A Castelfranco Veneto i vigili hanno fermato un tale e gli hanno spiegato per tre volte che non poteva portare il figlio sulla canna della bici, soprattutto sull’acciottolato. Ma lui non se n’è dato per inteso e alla fine lo hanno multato. A quel punto il tipo, scandalizzato, ha denunciato sui social l’iniqua sanzione. E ha aggiunto che «ci sono altre priorità di sicurezza nella nostra città», come se non fosse stato lui a farla così lunga, e come se gli agenti pur di multarlo avessero rinunciato ad arrestare Riina. Ora, si può essere trotzkisti o neoborbonici, guelfi o ghibellini, ma si suppone che per tutti sia giusto rispettare il codice della strada, soprattutto a tutela dell’incolumità di un bambino. E invece la faccenda ha suscitato un mare di insulti social alla municipale.

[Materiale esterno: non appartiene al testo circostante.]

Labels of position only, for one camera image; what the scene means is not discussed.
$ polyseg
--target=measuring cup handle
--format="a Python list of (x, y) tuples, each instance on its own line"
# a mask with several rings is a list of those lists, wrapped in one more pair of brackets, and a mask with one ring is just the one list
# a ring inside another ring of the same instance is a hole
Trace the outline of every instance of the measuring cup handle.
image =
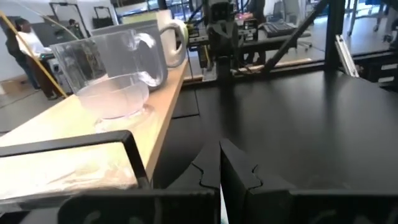
[(180, 41), (181, 41), (180, 47), (175, 52), (175, 55), (179, 55), (180, 56), (178, 61), (173, 63), (173, 64), (171, 64), (171, 65), (167, 65), (169, 68), (176, 68), (176, 67), (178, 67), (178, 66), (180, 66), (182, 64), (182, 62), (184, 61), (185, 56), (187, 54), (187, 48), (185, 47), (185, 46), (187, 46), (187, 41), (185, 40), (185, 37), (187, 35), (184, 35), (182, 33), (180, 26), (178, 24), (176, 24), (176, 23), (171, 23), (171, 24), (163, 27), (163, 29), (160, 30), (160, 34), (162, 35), (165, 31), (167, 31), (169, 29), (174, 30), (178, 34), (178, 36), (180, 37)]
[(160, 63), (156, 63), (160, 61), (159, 53), (156, 47), (156, 40), (151, 35), (145, 33), (136, 34), (134, 36), (134, 40), (136, 42), (136, 45), (138, 45), (139, 42), (143, 41), (148, 46), (151, 54), (154, 57), (154, 66), (157, 66), (156, 78), (152, 78), (147, 72), (143, 71), (138, 73), (140, 80), (151, 87), (157, 87), (163, 84), (164, 76), (161, 75), (162, 67)]

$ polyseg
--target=glass measuring cup
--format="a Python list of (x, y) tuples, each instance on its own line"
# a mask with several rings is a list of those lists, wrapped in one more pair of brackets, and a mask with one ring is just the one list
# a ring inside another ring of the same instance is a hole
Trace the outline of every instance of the glass measuring cup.
[(164, 79), (149, 34), (125, 30), (50, 47), (82, 107), (102, 120), (145, 114), (148, 86)]

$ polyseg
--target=white mug
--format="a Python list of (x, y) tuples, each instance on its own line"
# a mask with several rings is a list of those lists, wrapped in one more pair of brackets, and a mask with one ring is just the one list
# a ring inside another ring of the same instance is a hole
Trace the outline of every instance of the white mug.
[(163, 52), (166, 59), (166, 64), (169, 68), (175, 68), (179, 66), (185, 58), (186, 47), (182, 44), (176, 49), (176, 38), (175, 31), (169, 29), (170, 27), (178, 27), (183, 35), (182, 38), (185, 42), (188, 42), (188, 29), (185, 23), (178, 19), (172, 19), (172, 13), (170, 10), (160, 10), (156, 12), (146, 12), (141, 15), (134, 15), (131, 17), (123, 18), (123, 24), (142, 22), (156, 19), (157, 26), (160, 30), (160, 38), (162, 40)]

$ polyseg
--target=person
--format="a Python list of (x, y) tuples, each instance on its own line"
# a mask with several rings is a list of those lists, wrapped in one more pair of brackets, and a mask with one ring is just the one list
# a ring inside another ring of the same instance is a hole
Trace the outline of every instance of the person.
[[(51, 53), (51, 49), (43, 46), (43, 44), (41, 43), (39, 38), (32, 31), (29, 21), (27, 21), (25, 19), (18, 19), (15, 21), (15, 23), (16, 23), (16, 28), (18, 30), (18, 34), (25, 41), (25, 43), (29, 46), (33, 55), (30, 54), (27, 47), (24, 45), (24, 43), (18, 37), (17, 41), (18, 41), (19, 49), (21, 50), (22, 53), (24, 53), (25, 55), (28, 56), (27, 57), (28, 65), (33, 70), (33, 73), (34, 73), (44, 95), (49, 100), (57, 99), (58, 97), (61, 96), (61, 93), (53, 85), (53, 83), (49, 80), (49, 78), (46, 76), (46, 74), (40, 69), (40, 67), (36, 64), (35, 60), (33, 59), (33, 58), (39, 59), (41, 54)], [(45, 62), (43, 60), (40, 62), (47, 71), (50, 71), (49, 65), (47, 62)]]
[[(266, 0), (249, 0), (248, 4), (248, 12), (242, 15), (242, 18), (244, 20), (248, 19), (256, 19), (258, 24), (262, 24), (263, 22), (266, 21), (265, 15), (264, 15), (264, 10), (266, 6)], [(257, 52), (259, 54), (259, 58), (257, 59), (256, 62), (254, 62), (255, 65), (264, 65), (266, 63), (266, 52), (265, 51), (260, 51)], [(254, 52), (249, 53), (248, 57), (246, 58), (246, 63), (253, 63), (254, 59)]]
[(12, 31), (12, 29), (8, 28), (6, 30), (6, 37), (6, 47), (8, 53), (15, 58), (18, 65), (25, 71), (25, 74), (27, 75), (28, 80), (33, 88), (35, 90), (39, 90), (39, 84), (37, 84), (33, 71), (29, 68), (26, 55), (22, 53), (19, 49), (17, 37), (15, 36), (15, 33)]
[(79, 23), (74, 19), (70, 19), (68, 30), (70, 30), (77, 38), (84, 39), (83, 34), (81, 33)]

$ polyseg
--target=wooden board
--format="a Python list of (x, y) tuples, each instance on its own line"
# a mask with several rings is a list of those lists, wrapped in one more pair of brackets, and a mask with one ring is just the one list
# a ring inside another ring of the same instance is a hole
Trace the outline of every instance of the wooden board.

La sensazione è che accanto all’antagonismo violento, massivo e ideologizzato, vedi la Val di Susa, stia crescendo un’insofferenza alle regole pulviscolare e individualista. Un sovranismo monoposto che sui social trova, per dirla con Canetti, il cristallo di massa per addensarsi in un ribellismo sordo e antistato. E questo anarchismo da tinello, che si gonfia tra gioiellerie e case nel bosco, per alcuni rappresenta più un gruzzolo che un pericolo. Se il tipo anziché di 27 euro lo avessero multato di 2700, ci sarebbe già il video AI del generale romano che gli dà un passaggio sulla biga per fare ricorso al Tar.